Who Caused the Subprime Mortgage Mess?

A tip of our hat to the Volokh Conspiracy for alerting us to a new study demonstrating again that the culprit in the housing fiscal Ka-boom! of 2008 was the Community Redevelopment Act that the Clinton administration used as a coercive tool with which to pressure banks to make unsound “subprime” loans to prospective home owners who were simply not sufficiently creditworthy to become home buyers. See Paul Sperry, New Study Finds CRA ‘Clearly’ Did Lead to Risky Lending, News.investors.com — click here

“Housing analysts say the CRA is the central thread running through the subprime  scandal — from banks and subprime lenders to Fannie and Freddie to even Wall  Street firms that took most of the heat for the crisis.”

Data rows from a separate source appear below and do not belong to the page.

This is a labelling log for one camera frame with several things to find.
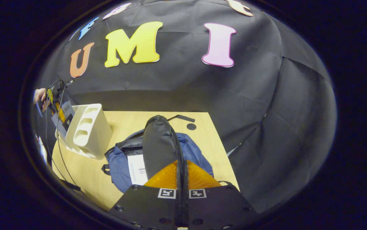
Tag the black round table grommet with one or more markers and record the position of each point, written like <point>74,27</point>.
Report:
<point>191,126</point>

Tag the white bookshelf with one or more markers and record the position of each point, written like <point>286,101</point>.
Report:
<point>90,134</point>

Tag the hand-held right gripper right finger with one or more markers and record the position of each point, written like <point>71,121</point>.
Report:
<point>215,207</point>

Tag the blue schoolbag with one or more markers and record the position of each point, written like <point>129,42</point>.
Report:
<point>159,140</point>

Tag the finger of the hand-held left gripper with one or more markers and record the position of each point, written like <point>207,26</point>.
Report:
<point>50,95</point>
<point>60,111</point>

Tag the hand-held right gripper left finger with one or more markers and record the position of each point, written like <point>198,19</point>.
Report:
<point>148,207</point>

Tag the lit computer screen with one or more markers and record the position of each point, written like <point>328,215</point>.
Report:
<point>42,148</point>

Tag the black backdrop cloth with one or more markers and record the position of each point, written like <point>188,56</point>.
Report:
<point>234,102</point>

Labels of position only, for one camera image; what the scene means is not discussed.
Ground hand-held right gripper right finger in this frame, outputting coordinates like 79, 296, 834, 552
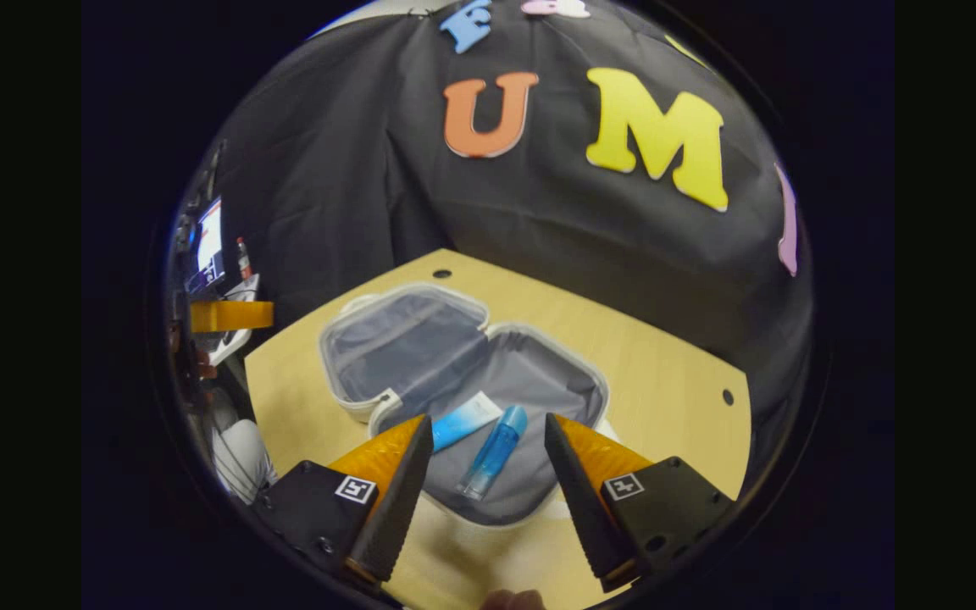
543, 413, 736, 594

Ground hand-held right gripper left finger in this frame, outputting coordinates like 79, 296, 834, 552
252, 413, 435, 587

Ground black backdrop cloth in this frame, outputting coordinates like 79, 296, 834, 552
200, 0, 815, 424

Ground person's grey trousers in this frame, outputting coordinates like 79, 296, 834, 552
212, 419, 278, 507

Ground blue skin care bottle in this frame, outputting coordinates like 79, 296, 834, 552
457, 405, 529, 501

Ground computer monitor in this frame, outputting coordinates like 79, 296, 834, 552
186, 197, 227, 295

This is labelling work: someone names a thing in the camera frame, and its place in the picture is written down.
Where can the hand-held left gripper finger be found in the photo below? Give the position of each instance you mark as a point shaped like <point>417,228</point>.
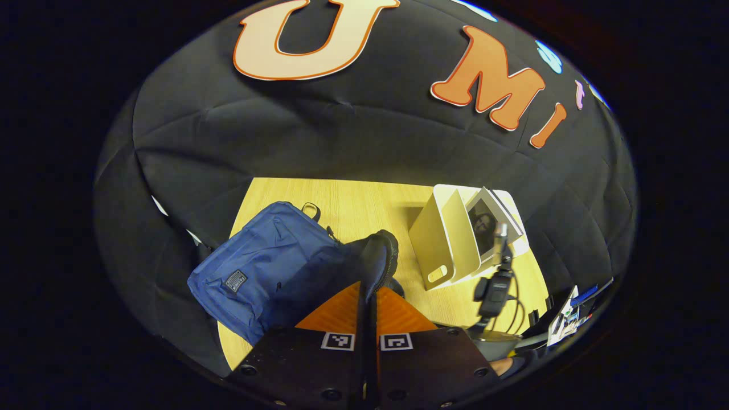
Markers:
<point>373,364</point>
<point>361,364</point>

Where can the white book with dark photo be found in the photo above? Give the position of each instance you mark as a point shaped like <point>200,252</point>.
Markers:
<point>484,228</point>

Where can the white bookshelf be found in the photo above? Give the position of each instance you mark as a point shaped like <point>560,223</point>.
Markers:
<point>438,239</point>

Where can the blue schoolbag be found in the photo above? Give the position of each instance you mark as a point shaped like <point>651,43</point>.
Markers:
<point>267,262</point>

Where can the white printed box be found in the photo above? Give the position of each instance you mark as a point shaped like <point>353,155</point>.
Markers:
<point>564,319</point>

This may be very interesting, but it isn’t news. We offer the following 1999 quote from  the New York Times:

“Fannie Mae, the nation’s biggest underwriter of home mortgages, has been under increasing pressure from the Clinton administration to expand mortgage loans among low and moderate income people and felt pressure from stock holders to maintain its phenomenal growth in profits.” . . . “In moving, even tentatively, into this new area of lending, Fannie Mae is taking on significantly more risk, which may not pose any difficulties during flush economic times. But the government-subsidized corporation may run into trouble in an economic downturn, prompting a government rescue similar to that of the savings and loan industry in the 1990s.” Steven A. Holmes, Fannie Mae Eases Credit To Aid Mortgage Lending, N.Y. Times, Sep. 30, 1999. Emphasis added.

And if you would like another such dispatch, try Gretchen Morgenson, Housing Bust: It Won’t Be Pretty, N.Y. Times, July 25, 2004, Sec. 3, at p. 1.